Qdrant exposes the same operations through two protocols. REST lives on port 6333 and is what every browser, every curl one-liner, and every monitoring dashboard speaks. gRPC lives on port 6334 and is what production services reach for when latency budgets are tight. Both share the same storage, the same query semantics, and the same auth model. The question is which one to use where and how to wire them up correctly. If you are running Python on the client side, a recent Python install on Ubuntu is the only base requirement; the SDK pulls everything else.
This guide walks the full surface area on a real Qdrant 1.18.1 cluster with API key auth enabled. Every command was executed against a live node, every latency number is a real measurement, and every gotcha came up during testing. By the end you will have working REST examples with curl, a Python async client, a native Python gRPC stub, and a Go client running against the same data.

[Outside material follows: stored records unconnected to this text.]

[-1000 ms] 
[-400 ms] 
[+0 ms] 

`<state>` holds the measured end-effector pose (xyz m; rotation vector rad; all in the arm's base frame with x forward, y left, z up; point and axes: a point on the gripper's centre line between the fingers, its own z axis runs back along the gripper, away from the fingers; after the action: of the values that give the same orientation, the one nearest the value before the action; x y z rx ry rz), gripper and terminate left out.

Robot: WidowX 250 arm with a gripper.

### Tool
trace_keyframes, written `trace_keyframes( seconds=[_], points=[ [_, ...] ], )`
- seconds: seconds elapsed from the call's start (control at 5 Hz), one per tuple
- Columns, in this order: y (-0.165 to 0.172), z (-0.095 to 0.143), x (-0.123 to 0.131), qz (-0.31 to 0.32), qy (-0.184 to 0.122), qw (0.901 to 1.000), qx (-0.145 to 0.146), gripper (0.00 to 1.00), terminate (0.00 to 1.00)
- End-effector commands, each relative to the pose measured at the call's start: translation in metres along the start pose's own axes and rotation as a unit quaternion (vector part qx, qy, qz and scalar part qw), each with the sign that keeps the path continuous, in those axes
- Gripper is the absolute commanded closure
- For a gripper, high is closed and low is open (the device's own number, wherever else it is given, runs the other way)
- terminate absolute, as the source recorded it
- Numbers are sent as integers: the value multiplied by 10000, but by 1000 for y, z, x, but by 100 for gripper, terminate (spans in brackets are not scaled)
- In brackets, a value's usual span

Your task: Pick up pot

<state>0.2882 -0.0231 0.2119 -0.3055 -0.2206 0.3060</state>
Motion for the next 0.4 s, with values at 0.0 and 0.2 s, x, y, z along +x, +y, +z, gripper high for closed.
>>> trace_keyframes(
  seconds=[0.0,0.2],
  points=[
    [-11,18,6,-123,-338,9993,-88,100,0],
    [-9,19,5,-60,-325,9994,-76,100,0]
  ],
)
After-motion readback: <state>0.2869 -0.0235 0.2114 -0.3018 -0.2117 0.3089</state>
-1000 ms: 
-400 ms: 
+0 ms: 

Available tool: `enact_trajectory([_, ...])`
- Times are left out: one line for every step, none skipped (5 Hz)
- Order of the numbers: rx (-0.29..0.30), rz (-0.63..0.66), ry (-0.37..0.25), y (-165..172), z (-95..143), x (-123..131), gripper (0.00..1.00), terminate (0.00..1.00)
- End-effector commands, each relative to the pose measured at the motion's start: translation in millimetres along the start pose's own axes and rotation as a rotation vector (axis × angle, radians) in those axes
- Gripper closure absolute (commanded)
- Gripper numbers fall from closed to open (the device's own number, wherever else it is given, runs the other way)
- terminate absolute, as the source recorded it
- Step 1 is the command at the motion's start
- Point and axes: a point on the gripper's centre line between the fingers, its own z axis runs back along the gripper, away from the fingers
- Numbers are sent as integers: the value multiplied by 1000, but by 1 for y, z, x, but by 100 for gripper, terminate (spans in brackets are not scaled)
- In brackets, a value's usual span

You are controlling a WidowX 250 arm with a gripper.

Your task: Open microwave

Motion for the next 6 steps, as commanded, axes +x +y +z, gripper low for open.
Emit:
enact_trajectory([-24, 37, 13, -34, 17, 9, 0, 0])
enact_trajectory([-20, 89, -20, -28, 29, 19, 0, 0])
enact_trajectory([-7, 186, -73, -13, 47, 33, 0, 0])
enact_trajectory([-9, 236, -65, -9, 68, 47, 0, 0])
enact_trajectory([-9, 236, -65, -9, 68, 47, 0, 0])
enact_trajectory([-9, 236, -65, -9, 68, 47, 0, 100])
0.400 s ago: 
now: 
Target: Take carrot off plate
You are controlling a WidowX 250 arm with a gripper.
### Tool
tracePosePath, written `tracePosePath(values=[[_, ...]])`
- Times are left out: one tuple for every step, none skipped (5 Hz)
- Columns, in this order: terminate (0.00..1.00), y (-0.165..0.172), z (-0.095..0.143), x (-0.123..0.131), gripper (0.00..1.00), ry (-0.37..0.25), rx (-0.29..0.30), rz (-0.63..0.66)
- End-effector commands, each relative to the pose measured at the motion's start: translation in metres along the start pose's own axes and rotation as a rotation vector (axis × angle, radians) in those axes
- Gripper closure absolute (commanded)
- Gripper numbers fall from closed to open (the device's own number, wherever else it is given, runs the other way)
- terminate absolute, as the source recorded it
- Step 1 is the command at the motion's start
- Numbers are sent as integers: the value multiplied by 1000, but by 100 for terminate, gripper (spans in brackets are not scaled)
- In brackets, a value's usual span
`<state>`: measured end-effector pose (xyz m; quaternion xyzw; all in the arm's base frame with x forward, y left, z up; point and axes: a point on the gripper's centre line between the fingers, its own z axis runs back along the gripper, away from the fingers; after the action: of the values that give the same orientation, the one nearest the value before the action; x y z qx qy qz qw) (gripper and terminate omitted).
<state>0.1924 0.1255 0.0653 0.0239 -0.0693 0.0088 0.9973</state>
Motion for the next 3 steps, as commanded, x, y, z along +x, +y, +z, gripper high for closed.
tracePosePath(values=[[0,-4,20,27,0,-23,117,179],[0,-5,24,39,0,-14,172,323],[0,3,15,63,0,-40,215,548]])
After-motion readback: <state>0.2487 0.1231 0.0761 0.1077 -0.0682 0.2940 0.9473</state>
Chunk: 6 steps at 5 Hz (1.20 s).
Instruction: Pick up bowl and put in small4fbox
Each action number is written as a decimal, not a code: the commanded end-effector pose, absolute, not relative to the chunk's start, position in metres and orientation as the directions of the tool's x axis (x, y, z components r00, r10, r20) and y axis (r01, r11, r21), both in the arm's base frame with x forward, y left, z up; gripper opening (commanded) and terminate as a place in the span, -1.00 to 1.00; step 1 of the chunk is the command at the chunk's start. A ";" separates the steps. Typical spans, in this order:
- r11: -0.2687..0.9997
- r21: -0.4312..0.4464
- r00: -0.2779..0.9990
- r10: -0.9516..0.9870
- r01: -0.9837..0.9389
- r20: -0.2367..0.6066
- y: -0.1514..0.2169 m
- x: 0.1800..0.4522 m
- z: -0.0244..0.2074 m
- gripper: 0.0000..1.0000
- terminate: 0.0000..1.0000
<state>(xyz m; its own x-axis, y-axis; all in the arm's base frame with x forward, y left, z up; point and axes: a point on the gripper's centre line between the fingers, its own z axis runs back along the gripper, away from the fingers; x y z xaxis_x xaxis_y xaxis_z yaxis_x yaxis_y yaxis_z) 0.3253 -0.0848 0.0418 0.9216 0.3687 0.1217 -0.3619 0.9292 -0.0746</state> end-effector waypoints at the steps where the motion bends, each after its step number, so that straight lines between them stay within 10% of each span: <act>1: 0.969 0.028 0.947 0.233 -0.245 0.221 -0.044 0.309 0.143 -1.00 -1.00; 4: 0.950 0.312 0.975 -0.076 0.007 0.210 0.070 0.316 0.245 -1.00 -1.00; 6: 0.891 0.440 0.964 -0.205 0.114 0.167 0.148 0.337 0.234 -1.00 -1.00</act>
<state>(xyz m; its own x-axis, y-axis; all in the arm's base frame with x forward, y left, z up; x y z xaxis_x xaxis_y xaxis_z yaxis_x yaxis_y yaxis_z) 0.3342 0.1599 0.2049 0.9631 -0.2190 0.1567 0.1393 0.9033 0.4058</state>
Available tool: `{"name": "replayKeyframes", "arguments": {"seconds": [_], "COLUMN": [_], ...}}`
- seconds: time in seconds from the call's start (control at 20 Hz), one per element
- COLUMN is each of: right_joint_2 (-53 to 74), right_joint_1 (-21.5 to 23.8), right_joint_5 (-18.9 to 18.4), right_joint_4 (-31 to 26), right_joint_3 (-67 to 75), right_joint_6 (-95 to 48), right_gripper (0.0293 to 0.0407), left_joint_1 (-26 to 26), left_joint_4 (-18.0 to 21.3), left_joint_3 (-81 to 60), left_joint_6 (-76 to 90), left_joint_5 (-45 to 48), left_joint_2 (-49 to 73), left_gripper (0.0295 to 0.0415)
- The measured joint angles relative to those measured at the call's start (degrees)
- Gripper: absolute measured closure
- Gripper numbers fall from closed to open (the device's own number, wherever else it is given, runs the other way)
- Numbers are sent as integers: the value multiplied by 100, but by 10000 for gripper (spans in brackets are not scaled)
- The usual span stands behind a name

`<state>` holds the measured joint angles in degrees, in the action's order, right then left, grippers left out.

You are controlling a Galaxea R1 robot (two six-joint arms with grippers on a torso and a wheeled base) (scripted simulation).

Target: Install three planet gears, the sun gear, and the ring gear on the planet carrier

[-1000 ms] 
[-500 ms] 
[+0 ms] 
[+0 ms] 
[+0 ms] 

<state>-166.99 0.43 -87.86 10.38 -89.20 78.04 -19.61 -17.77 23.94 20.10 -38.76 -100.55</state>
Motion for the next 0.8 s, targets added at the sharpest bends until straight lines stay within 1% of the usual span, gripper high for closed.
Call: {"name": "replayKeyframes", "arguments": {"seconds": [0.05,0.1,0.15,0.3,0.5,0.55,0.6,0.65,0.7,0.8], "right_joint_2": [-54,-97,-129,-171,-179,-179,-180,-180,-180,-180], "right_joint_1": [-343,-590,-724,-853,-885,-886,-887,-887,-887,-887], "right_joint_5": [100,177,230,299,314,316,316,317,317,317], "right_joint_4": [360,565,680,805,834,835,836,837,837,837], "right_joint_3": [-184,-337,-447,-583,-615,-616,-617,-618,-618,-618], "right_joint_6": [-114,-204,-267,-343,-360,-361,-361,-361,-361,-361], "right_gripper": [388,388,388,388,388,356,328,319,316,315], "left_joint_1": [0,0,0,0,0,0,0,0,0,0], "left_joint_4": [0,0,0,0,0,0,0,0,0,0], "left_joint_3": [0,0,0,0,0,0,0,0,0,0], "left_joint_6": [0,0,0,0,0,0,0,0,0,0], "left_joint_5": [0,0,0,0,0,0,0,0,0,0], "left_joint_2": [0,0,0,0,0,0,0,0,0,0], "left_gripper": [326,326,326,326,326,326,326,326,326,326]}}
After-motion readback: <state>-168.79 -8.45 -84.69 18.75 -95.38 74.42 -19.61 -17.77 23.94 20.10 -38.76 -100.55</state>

Tested May 2026 on Ubuntu 24.04.4 LTS with Qdrant 1.18.1, qdrant-client 1.18.0, Go 1.22.2, grpcio 1.80.
When to pick REST vs gRPC
The two protocols are not interchangeable in performance characteristics. REST goes over HTTP/1.1 with JSON bodies. Every request opens (or reuses) a TCP+TLS connection, serializes JSON, and parses JSON on the way back. gRPC rides HTTP/2 with binary protobuf payloads, multiplexes many calls on one connection, and avoids JSON entirely.
| Concern | REST | gRPC |
|---|---|---|
| Wire format | JSON over HTTP/1.1 | protobuf over HTTP/2 |
| Default port | 6333 | 6334 |
| Connection cost | One per request unless pooled | Multiplexed on one stream |
| Browser-friendly | Yes (Web UI uses REST) | No (needs gRPC-Web proxy) |
| Tooling | curl, Postman, any HTTP lib | Generated stubs only |
| Latency (single read) | Higher (JSON + new HTTP/1.1 RTT) | Lower (binary + warm stream) |
| Throughput (concurrent) | Good with HTTP/1.1 keep-alive | Excellent (single stream, many calls) |
Use REST for ad-hoc exploration, dashboards, debugging from a shell, and any service that needs to be language-agnostic. Use gRPC for ingestion services that push millions of points, latency-sensitive inference paths, and Go or Rust callers that prefer typed clients over JSON wrangling.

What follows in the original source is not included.